Big Tech is too cheap to short but not cheap enough to go long:

Not yet. I'm just too I'm too bearish on the world to go there yet. Although I will say that they've gotten too cheap for me, for them to be my shorts anymore.

On Markets

The stock market is the best leading indicator of the economy:

Yeah. one of the ironies of my style, maybe it's because I was a dropout of a PhD program in economics, state university of Michigan is that I don't use what traditional economists use to predict the economy, which is things like employment and a bunch of macro top down statistics. In fact, I started my career as a bank and chemical analyst. And over time I learned that the inside of the stock market had a very, very prescient message about future economic activity. And for whatever reason, stocks tend to lead the fundamentals by somewhere between six and 12 months. And you can even go beyond that and look at industries that lead the economy and industries that lag the economy.
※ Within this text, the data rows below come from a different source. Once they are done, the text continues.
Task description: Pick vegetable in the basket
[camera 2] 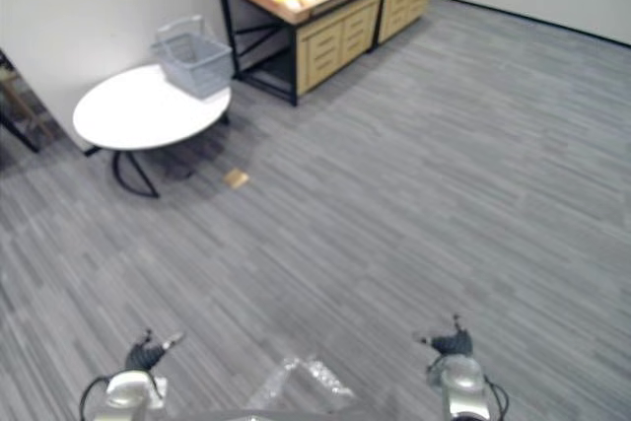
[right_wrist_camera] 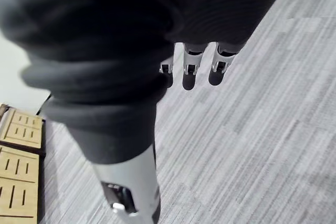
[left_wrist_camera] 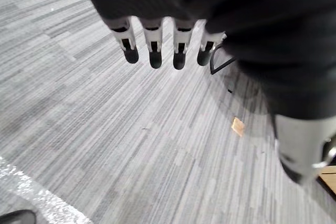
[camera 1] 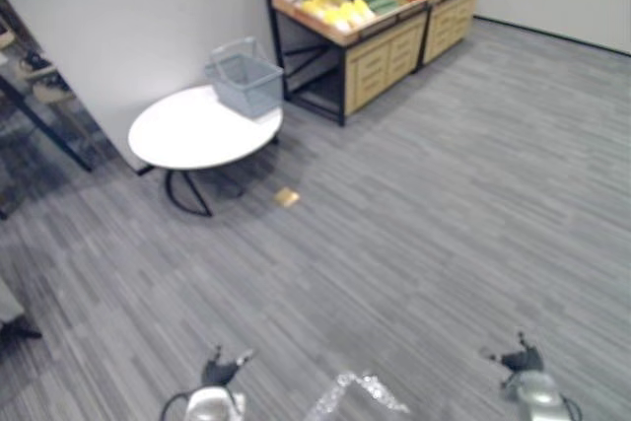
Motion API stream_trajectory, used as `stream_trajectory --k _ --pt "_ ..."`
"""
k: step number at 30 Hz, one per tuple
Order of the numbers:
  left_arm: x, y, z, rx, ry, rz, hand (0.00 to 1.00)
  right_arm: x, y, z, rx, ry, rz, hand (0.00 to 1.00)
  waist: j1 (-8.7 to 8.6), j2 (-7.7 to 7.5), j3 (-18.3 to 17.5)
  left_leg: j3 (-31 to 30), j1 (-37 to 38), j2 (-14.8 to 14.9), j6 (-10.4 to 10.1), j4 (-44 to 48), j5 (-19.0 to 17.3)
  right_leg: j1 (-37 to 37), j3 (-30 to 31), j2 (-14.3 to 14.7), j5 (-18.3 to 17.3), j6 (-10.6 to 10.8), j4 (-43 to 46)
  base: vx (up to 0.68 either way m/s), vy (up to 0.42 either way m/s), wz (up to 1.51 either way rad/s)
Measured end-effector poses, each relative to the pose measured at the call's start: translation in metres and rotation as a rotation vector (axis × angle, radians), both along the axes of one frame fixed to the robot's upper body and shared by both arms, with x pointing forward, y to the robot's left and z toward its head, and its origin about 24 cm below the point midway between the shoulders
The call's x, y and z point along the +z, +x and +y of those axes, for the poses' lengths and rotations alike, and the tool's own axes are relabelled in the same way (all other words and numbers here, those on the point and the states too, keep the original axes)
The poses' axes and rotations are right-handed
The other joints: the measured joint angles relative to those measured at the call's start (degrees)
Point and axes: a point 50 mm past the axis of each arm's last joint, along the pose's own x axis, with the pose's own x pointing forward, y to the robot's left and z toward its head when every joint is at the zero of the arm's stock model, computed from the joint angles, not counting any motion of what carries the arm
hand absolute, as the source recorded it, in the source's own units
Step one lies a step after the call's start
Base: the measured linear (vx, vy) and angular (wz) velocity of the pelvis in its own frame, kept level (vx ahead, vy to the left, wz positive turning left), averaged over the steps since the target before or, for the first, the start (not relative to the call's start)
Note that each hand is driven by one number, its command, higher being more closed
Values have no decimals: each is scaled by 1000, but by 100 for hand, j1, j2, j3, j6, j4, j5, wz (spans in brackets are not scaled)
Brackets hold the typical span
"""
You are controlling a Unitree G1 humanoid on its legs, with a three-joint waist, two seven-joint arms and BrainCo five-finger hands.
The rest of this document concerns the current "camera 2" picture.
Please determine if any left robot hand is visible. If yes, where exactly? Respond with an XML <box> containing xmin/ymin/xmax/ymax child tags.
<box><xmin>124</xmin><ymin>327</ymin><xmax>186</xmax><ymax>372</ymax></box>

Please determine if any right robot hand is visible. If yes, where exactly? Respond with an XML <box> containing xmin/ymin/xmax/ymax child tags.
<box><xmin>417</xmin><ymin>313</ymin><xmax>475</xmax><ymax>357</ymax></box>

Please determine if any grey plastic shopping basket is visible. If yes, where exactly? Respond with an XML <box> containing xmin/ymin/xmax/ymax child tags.
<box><xmin>150</xmin><ymin>14</ymin><xmax>234</xmax><ymax>99</ymax></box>

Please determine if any silver robot body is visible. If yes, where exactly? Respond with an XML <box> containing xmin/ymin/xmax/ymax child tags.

The obvious one that everyone knows about is housing has traditionally been looked at as a leading in industry. Retail has a slight lead capital goods lag.

And what we've done historically is actually, even though you refer to me as a macro investor, and many people have is we do the macro by a comp compilation of listening to companies and doing a bottoms up analysis of companies that lead the economy and comp, and I'm sorry, industries that lead the economy and industries that lag the economy. And if the leading industries are turning up or turning down, that's a signal and that's worked beautifully. Historically, the other signal which I have found quite ENT for markets is the bond market. Unfortunately the last 10 or 11 years, the bond market has not signaled anything because the central banks took it upon themselves to manipulate bond prices. Which to me is the 10 year treasury has sort of been the most important price in the world. And they took that price outta the equation as a signal.

A lot of people made easy money in 2020 and are likely to leave the markets now feeling very discouraged:

I think there's a lot of bull market geniuses around, and it's not that they love the game. They love winning, but they were surfing with a hurricane behind their back that was giving them these nice waves. They, they may become very discouraged.